Volk der Verbannten
Flüchtlingsfamilien, die mit Arekh es Morales gekommen waren, waren geblieben und hatten sich ohne Schwierigkeiten integriert, und es gab noch weitere, die aus allen Winkeln der Königreiche kamen, um sich Ayesha anzuschließen. Zunächst hatten die ehemaligen Sklaven diesen Männern und Frauen misstraut: braunhaarig mit braunen Augen, mit goldener Haut wie ihre ehemaligen Herren, Männer und Frauen, die früher oft selbst Sklaven besessen hatten, sie ausgepeitscht oder am Tag des Großen Opfers den Priestern ausgeliefert hatten. Und die jetzt herkamen, um Ayesha anzubeten.

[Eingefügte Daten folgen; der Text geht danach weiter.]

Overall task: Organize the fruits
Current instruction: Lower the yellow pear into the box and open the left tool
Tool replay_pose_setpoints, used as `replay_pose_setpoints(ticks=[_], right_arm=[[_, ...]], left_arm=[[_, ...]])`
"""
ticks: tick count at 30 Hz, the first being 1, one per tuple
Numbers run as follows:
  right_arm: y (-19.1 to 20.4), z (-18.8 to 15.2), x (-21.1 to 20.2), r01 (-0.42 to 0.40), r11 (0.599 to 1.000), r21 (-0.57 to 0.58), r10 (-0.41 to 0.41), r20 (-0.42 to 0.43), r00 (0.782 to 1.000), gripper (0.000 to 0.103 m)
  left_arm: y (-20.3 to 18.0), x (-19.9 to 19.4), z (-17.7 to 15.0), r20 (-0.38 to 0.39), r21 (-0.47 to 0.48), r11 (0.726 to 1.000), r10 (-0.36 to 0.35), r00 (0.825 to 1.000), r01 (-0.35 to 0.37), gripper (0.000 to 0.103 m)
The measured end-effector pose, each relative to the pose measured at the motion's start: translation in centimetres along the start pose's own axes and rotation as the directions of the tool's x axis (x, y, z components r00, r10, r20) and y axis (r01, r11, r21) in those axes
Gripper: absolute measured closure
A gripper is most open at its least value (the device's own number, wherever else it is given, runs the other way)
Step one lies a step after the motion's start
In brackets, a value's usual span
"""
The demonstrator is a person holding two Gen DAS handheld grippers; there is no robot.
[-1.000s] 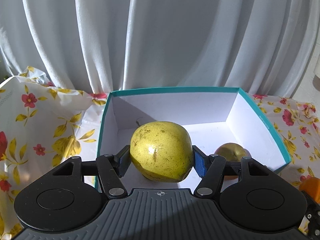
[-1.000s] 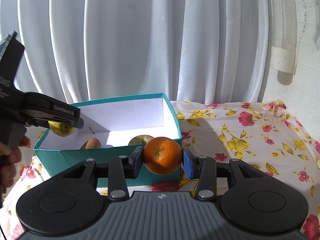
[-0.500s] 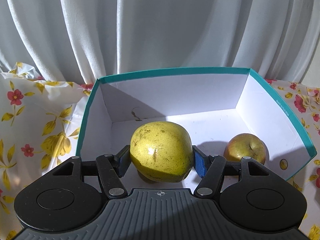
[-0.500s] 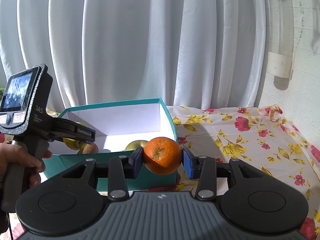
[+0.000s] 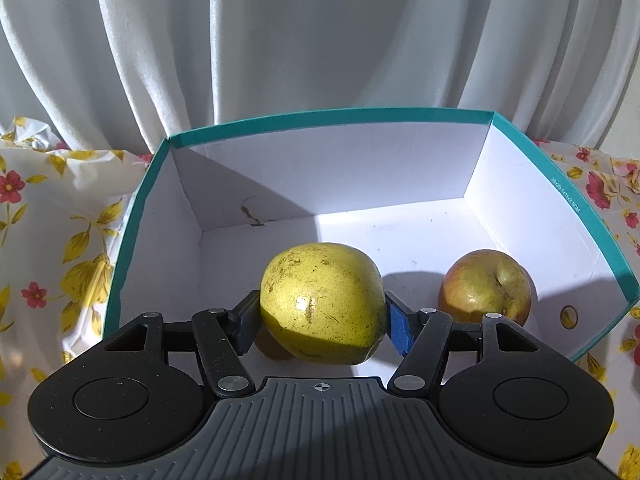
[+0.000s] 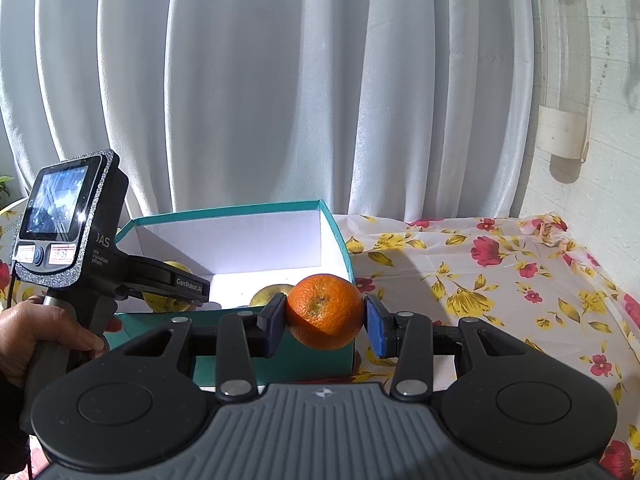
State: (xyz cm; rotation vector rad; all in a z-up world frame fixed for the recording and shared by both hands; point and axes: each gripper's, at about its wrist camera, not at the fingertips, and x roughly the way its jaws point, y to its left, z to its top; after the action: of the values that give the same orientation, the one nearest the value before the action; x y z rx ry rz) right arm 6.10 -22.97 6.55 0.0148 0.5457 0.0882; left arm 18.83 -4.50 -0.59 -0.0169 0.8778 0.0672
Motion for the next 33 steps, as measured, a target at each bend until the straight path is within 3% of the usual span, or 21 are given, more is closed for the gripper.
replay_pose_setpoints(ticks=[16, 18, 20, 27, 33], right_arm=[[-0.5, -0.1, 0.4, 0.007, 1.0, 0.008, -0.007, 0.009, 1.0, 0.062], [-0.5, -0.1, 0.4, 0.007, 1.0, 0.009, -0.007, 0.009, 1.0, 0.062], [-0.5, -0.1, 0.4, 0.007, 1.0, 0.008, -0.007, 0.01, 1.0, 0.062], [-0.4, 0.0, 0.5, 0.004, 1.0, 0.007, -0.004, 0.01, 1.0, 0.062], [-0.3, 0.1, 0.8, 0.0, 1.0, -0.002, 0.0, 0.011, 1.0, 0.062]], left_arm=[[-0.5, 1.2, -0.2, -0.036, 0.015, 1.0, 0.002, 0.999, -0.001, 0.034], [-0.3, 0.8, -0.1, -0.014, 0.012, 1.0, 0.009, 1.0, -0.009, 0.016], [-0.1, 0.1, 0.1, 0.022, 0.003, 1.0, 0.022, 1.0, -0.022, 0.006], [0.6, -1.2, 0.3, 0.014, -0.024, 0.999, 0.028, 1.0, -0.028, 0.003], [3.3, -6.8, -1.4, 0.107, -0.126, 0.991, 0.046, 0.993, -0.033, 0.002]])
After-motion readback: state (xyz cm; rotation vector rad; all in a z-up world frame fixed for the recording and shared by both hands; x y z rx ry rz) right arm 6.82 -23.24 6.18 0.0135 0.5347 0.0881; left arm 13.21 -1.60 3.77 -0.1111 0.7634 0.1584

Dann hatten sie sich daran gewöhnt. Die Neuankömmlinge waren zahlreich, und manche waren wohlhabend: Sie schenkten für die Ehre, aufgenommen zu werden, ihr Vermögen Ayesha oder dem Tempel. Und Ayesha lehnte nicht ab.

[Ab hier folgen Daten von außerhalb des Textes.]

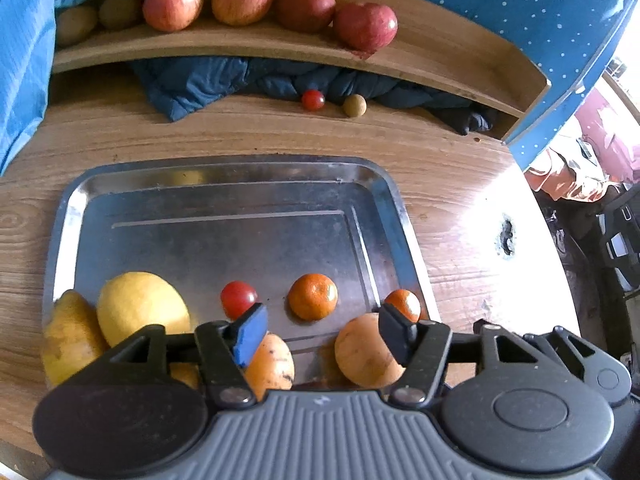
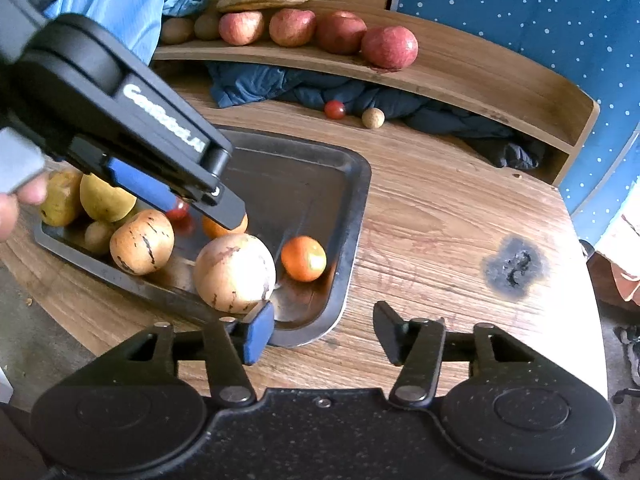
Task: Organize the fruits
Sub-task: 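Open both tools to release the tangerines onto the tray, then reach both tools back toward the cherry tomato and small brown fruit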
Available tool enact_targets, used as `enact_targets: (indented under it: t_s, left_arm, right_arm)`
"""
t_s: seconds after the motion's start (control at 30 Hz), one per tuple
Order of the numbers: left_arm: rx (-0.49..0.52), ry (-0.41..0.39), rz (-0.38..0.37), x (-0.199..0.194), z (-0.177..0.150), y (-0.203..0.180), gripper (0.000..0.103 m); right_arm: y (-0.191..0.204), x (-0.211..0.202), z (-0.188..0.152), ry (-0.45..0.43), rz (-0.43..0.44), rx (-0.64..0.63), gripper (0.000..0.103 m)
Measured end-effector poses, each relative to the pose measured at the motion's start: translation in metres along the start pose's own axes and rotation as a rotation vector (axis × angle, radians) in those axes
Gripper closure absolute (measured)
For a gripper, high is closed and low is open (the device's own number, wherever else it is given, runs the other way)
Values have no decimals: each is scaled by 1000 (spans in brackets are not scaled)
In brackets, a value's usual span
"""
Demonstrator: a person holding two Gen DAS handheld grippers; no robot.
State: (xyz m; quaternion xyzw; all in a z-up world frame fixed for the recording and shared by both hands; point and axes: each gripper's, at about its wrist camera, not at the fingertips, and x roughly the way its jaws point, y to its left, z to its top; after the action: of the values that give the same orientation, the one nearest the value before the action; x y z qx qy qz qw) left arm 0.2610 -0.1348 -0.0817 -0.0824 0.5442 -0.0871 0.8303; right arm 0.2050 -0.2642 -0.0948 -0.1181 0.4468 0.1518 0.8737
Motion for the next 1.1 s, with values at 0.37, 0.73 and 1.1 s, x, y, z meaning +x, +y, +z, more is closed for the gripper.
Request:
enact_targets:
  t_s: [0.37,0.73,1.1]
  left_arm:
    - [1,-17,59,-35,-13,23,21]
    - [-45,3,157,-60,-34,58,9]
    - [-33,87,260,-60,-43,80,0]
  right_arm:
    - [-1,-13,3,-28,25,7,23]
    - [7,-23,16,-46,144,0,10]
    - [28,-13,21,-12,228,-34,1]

Sechs Monde waren seit dem Sieg vor den Toren von Reynes vergangen, und Lionor hatte beschlossen, die Gedenkfeier und die offizielle Einweihung des Großen Ayesha-Tempels zu einem riesigen Fest zu verbinden. Alle Omen waren günstig. Der folgende Tag war als Termin für das Fest vorgesehen, und es würde ein außergewöhnlicher Tag werden: Das vierte Schiff der Ayesha-Flotte würde fertiggestellt werden. Die Konjunktionen der Nacht würden die Rune der Hoffnung bilden, und um Mitternacht würde E-Lâ genau nördlich der Rune stehen und durch einen vom Schicksal vorherbestimmten Zufall die Rune der Reise und des Ozeans formen.
Das Wetter war herrlich, und die Priesterinnen, die aus den Eingeweiden der Opfertiere lasen, hatten für die
kommenden Monate nichts als Freude und Wohlstand vorhergesagt.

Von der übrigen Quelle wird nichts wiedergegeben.